Work to be completed
Please count the lines in the data below that hold "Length" and answer with the number by itself.

Material supplied
----

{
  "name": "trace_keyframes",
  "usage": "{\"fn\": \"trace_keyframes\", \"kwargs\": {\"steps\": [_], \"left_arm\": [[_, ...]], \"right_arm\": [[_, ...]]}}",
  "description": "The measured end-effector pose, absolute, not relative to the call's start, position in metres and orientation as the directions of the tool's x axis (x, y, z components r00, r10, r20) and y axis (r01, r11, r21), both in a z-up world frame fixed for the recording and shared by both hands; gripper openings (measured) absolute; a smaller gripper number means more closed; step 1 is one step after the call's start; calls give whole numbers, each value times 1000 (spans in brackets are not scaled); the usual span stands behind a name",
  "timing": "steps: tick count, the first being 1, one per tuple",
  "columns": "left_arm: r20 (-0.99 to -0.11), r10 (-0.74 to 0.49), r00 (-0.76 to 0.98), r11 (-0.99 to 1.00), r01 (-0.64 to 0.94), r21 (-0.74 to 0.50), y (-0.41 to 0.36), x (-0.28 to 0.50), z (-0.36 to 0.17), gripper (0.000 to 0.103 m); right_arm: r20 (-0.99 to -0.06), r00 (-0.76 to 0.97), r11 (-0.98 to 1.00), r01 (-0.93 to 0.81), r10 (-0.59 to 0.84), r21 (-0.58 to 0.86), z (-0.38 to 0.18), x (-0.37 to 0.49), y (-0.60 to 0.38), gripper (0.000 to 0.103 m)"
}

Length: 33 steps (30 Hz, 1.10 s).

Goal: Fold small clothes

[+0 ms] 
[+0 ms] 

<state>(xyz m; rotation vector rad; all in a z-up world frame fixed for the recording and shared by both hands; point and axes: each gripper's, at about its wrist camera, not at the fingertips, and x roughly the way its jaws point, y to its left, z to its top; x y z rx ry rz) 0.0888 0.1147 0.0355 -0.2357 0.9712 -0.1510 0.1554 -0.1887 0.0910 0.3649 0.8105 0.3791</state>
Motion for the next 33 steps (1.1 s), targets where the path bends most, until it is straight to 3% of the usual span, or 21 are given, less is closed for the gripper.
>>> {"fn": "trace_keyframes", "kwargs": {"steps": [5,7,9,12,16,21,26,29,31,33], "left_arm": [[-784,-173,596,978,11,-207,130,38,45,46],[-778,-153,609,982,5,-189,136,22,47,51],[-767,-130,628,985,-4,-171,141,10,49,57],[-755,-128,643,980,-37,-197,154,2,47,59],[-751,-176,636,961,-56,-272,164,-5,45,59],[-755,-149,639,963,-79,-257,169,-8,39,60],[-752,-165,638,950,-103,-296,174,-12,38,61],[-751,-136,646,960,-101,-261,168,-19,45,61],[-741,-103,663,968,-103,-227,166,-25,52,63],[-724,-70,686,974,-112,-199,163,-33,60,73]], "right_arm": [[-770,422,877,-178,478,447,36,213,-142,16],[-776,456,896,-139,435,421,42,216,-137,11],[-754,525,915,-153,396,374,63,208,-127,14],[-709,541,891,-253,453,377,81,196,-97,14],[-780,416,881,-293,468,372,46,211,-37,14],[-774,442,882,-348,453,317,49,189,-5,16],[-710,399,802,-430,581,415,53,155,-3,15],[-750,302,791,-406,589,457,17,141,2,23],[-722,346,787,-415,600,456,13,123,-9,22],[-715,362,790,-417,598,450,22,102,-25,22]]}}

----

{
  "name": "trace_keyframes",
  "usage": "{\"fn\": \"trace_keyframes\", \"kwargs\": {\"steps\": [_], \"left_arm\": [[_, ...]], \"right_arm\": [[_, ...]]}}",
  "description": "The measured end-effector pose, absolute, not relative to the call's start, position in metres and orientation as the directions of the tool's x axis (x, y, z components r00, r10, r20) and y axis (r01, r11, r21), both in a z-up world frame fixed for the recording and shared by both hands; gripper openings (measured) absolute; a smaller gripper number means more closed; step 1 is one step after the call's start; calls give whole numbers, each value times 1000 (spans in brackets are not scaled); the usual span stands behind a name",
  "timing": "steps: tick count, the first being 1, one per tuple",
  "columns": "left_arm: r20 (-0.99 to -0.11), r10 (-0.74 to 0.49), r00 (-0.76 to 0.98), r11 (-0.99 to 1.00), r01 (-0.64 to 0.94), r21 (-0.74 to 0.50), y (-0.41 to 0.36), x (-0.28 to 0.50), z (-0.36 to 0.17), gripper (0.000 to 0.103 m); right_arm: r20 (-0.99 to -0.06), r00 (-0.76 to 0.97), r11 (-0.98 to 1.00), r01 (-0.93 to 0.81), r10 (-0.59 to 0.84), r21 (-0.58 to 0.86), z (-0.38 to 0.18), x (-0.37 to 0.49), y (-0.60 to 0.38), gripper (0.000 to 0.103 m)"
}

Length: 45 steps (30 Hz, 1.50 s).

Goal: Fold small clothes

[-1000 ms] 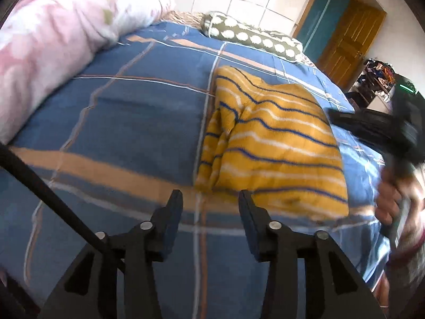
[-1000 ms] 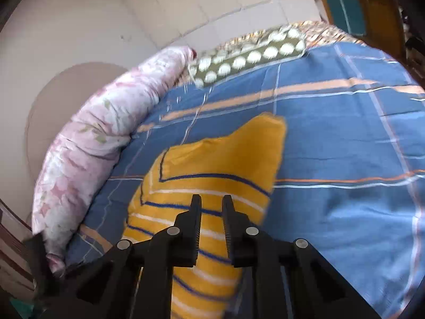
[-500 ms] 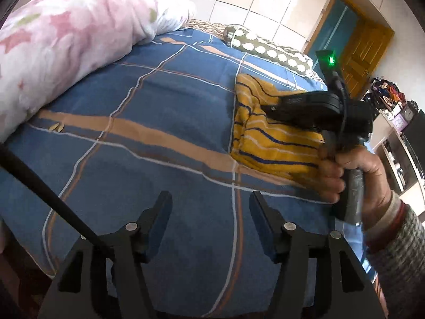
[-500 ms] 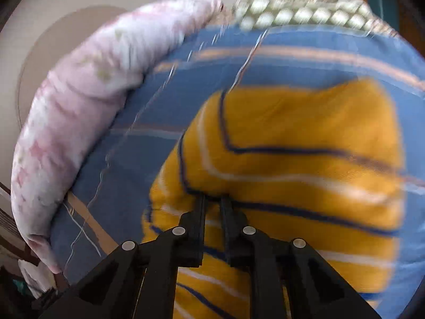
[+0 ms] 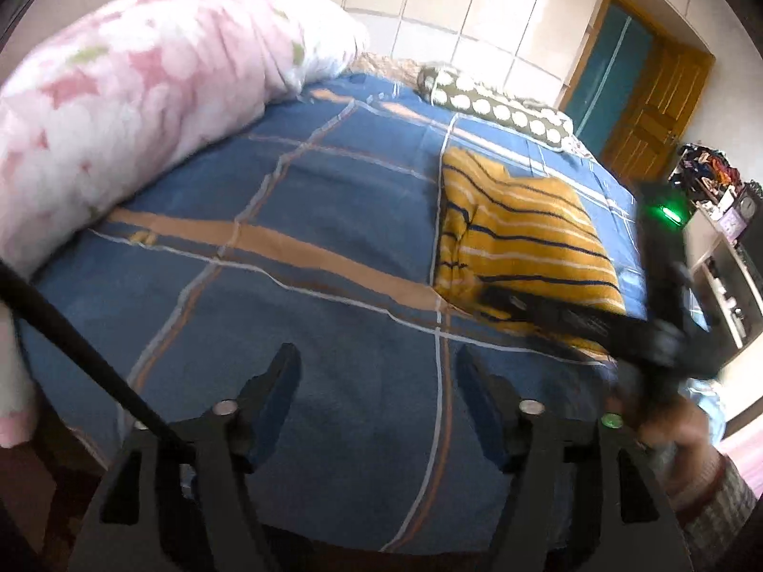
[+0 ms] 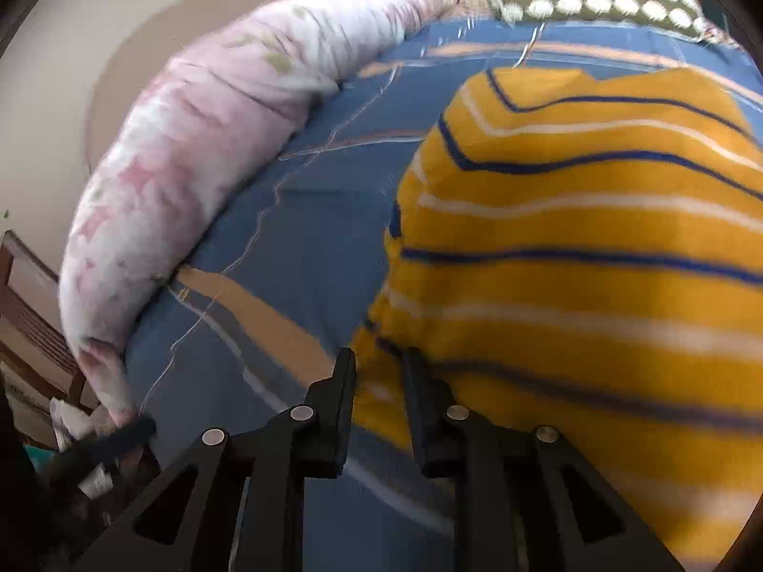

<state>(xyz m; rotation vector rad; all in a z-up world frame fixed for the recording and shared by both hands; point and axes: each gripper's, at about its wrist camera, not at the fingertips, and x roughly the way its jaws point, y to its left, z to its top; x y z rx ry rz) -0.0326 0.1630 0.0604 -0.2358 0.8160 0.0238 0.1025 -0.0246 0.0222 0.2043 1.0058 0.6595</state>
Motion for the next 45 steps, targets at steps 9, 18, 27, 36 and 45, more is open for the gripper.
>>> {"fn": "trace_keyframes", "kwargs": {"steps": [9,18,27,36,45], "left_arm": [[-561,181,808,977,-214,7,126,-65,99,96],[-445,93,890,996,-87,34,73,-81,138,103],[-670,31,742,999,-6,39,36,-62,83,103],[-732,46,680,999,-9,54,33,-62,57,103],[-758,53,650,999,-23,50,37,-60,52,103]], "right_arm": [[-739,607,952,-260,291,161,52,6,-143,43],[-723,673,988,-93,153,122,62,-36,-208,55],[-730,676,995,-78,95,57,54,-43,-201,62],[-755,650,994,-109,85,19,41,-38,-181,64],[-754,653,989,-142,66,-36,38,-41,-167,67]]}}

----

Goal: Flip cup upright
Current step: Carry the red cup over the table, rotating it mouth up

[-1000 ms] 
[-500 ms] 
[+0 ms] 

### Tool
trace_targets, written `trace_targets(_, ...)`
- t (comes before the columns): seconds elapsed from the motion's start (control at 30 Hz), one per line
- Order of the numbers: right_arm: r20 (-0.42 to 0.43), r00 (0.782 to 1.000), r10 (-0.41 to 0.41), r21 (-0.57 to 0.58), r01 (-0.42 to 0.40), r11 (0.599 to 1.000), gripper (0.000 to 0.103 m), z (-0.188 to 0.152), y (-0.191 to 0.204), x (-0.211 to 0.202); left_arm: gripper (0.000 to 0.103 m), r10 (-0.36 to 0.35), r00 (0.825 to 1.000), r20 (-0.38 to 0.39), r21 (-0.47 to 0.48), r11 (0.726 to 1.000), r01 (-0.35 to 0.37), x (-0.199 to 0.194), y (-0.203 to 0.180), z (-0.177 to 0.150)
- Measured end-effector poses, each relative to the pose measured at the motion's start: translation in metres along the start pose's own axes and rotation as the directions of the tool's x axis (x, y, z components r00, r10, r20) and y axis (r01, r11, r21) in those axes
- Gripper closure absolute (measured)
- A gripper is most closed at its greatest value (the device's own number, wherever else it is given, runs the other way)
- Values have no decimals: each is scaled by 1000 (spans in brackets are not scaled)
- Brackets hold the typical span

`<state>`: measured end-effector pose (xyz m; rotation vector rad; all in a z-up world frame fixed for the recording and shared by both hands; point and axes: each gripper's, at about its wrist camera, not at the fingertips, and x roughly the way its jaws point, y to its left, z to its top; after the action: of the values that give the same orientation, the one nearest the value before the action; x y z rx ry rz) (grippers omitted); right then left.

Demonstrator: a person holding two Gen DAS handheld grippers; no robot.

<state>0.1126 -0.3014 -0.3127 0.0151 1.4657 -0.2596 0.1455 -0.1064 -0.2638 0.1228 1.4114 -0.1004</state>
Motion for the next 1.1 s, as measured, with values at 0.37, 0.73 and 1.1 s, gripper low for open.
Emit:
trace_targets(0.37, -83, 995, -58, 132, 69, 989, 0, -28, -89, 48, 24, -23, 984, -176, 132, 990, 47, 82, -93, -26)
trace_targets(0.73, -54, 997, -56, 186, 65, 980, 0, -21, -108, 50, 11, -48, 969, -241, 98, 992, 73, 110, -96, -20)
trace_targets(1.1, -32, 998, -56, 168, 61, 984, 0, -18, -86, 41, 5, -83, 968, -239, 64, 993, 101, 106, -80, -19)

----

Solution
2